My first day at work as a young lawyer, my office mate and I found ourselves filling out a stack of HR forms.  One of the forms asked if we wanted to increase our disability plan, in case we couldn’t practice anymore.  25 years young and healthy, I could not think of anything that could possibly prevent me from practicing law.  In fact, my office mate and I reasoned that at our very own law firm, we had blind lawyers, deaf lawyers and lawyers in wheelchairs; we just couldn’t picture a scenario where practicing law wouldn’t be a possibility!  At that time, it never occurred to me that there are debilitating, chronic illnesses, that can prevent you from working.

So when I found myself fighting for my life a year after my diagnosis, I was so angry at this book.
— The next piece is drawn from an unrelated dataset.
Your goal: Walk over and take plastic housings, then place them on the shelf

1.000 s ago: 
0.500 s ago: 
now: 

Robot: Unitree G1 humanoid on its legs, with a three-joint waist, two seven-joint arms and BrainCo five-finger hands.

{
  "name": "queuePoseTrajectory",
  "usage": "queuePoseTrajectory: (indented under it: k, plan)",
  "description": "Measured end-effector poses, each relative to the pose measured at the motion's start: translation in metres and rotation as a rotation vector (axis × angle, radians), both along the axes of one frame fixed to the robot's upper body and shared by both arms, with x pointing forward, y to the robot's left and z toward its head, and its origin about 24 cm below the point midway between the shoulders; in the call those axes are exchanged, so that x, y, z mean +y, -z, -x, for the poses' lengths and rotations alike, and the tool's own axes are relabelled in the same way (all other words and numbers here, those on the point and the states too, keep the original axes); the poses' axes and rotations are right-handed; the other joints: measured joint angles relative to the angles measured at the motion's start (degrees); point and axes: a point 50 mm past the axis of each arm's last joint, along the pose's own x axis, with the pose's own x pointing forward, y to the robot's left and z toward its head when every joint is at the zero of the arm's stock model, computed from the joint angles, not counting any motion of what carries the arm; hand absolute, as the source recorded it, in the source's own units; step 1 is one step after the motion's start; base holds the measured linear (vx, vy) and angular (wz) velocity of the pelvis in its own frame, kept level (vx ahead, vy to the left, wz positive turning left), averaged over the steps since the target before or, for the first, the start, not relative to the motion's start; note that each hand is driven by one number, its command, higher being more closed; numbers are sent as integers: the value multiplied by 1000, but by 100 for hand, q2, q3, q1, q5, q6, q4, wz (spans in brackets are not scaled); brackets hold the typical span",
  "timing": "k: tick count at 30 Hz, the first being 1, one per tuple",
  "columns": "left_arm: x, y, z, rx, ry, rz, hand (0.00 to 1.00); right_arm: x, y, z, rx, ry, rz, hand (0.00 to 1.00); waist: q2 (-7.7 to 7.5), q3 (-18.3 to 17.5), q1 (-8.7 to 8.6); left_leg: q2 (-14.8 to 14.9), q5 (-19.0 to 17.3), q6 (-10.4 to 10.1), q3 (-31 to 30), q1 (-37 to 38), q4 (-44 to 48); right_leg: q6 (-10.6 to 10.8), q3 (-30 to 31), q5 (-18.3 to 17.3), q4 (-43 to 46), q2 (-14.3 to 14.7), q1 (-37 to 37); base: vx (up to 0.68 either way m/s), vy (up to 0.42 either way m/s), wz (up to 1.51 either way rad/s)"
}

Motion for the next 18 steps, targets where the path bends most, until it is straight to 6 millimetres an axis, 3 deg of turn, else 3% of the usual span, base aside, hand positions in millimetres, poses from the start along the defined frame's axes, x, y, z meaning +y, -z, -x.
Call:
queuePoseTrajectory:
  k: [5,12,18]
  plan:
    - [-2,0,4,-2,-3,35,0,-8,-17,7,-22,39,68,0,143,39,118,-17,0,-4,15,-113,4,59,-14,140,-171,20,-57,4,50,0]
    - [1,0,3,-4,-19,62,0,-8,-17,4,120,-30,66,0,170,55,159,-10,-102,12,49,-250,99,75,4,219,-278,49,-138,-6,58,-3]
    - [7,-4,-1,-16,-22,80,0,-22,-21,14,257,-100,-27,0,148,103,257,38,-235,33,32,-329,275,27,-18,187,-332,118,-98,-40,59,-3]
I felt I was misguided.  Instead of just arguing why we should keep working, why didn’t the book tell me that lupus is life threatening?  That sheer willpower alone will not allow you to fight through it.  That it isn’t possible to “just keep working girlfriend.”  This book made it seem like if we tried, we can overcome the obstacle of the illness, and work.  And while the disease activity is different for everyone, this is not the case for me.  I am sick all the time.  I only have two states of being – sick or ill.  I cannot push myself even though I want to.  With my lupus, pushing myself means I will be sick to the point of endangering my life.  If I push past my fatigue, I will get sick.  If I push through my sickness, I will become ill.  Never mind the pain!

There are plenty of people with autoimmune diseases who are able to work, full-time, part-time, with or without accommodations. But I know many others for whom working is not a viable option.  The issue I have with this book is that it sends a message that anyone with an autoimmune disease can work, if they tried.  Trust me, many have tried and many wish that we could work.  Being disabled sucks.  Being limited by your illness? Sucks.

I get asked all the time if I miss working.  The answer is so simple – yes, absolutely.